TASK DIRECTIONS: Determine the number of lines in these entries that hold the word "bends". Give the number and nothing more.

DATA SECTION:

= = =

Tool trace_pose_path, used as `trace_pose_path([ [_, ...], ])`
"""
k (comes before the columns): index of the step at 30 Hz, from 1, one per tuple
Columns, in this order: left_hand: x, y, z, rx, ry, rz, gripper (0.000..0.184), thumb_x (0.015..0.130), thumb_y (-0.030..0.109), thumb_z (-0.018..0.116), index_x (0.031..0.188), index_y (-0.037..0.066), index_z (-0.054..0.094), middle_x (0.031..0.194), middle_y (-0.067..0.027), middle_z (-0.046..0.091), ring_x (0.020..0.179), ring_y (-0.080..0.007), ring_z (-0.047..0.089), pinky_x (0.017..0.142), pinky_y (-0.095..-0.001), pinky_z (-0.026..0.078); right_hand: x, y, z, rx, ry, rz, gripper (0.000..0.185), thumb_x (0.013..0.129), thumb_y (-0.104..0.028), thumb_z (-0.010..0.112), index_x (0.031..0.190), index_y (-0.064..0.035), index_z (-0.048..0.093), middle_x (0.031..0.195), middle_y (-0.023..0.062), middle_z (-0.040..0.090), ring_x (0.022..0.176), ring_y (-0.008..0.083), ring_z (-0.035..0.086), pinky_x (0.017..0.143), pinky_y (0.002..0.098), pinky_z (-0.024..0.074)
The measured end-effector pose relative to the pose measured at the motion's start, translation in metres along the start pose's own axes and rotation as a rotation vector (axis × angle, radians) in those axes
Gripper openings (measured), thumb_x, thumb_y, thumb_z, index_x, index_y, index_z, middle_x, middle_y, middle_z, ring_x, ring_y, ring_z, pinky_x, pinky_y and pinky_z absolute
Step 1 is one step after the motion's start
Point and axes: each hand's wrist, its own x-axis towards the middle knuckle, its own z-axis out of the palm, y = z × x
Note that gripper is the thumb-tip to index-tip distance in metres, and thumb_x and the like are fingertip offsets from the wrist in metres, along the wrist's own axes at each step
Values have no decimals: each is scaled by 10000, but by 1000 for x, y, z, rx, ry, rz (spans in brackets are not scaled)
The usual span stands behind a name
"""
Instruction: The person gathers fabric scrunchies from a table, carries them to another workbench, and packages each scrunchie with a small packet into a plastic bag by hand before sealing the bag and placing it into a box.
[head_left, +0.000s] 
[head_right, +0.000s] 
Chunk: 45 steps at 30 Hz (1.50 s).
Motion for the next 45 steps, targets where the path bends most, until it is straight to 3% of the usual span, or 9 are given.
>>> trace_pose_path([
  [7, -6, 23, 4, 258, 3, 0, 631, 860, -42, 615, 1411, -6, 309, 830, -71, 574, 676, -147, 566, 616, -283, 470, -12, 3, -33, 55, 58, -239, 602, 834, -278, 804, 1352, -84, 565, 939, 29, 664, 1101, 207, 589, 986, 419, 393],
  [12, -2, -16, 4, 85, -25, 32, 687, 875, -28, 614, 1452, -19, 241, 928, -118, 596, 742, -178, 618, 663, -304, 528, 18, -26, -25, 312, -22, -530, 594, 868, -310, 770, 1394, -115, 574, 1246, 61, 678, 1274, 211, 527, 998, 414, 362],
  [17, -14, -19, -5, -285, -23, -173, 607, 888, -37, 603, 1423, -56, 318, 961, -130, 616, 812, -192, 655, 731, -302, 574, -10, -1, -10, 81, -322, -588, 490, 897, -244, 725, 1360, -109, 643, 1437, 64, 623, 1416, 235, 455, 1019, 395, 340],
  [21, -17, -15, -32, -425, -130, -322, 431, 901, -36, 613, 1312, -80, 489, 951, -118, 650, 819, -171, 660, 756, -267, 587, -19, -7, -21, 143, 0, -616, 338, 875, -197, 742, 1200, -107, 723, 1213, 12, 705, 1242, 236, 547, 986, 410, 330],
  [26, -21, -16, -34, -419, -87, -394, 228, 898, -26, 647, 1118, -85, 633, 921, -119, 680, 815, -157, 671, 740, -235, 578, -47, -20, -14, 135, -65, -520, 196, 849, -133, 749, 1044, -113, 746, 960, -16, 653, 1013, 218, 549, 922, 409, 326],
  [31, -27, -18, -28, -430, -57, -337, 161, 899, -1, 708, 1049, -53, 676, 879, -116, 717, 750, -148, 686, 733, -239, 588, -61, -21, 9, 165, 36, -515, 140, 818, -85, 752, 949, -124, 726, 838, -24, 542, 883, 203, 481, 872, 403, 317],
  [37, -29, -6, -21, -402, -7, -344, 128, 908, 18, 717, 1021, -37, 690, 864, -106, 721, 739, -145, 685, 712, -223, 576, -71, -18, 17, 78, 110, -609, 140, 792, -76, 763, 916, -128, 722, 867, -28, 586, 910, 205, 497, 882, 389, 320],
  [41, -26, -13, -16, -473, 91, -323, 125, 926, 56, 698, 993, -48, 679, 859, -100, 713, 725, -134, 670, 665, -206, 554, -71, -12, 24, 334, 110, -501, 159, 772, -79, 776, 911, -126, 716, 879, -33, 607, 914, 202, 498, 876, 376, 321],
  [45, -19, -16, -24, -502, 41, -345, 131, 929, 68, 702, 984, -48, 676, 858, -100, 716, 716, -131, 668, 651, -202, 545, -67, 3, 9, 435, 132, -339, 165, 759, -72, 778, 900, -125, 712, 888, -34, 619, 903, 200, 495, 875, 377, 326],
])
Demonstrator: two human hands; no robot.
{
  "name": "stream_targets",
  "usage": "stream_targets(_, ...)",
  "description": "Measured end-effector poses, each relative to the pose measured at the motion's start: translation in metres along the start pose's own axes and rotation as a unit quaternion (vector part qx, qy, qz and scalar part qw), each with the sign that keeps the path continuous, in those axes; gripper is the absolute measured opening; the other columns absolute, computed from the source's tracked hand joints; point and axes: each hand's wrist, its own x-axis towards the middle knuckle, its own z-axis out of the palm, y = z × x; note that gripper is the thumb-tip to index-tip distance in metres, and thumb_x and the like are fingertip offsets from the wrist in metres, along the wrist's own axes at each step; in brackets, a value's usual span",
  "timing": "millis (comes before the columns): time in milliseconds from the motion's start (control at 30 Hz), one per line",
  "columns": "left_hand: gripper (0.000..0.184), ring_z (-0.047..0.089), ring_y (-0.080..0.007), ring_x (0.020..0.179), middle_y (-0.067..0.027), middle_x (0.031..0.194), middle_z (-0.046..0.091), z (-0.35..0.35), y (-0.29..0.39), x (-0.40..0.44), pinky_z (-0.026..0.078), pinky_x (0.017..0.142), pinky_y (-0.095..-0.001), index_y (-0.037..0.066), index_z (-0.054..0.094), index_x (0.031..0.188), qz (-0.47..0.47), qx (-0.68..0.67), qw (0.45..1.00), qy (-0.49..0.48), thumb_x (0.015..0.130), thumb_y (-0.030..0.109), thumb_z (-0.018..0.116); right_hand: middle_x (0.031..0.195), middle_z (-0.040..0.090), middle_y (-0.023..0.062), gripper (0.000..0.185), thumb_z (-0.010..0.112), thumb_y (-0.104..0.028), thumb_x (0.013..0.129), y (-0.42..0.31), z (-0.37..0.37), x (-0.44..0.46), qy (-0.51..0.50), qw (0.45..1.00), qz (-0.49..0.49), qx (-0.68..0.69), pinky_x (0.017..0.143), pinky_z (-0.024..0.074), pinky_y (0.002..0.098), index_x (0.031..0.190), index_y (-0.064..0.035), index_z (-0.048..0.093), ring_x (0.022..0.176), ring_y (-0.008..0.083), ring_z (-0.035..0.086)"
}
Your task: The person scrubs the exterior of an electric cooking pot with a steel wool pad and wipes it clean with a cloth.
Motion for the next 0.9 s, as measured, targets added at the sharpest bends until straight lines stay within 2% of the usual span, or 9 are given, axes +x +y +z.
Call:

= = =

TASK SOLUTION: 2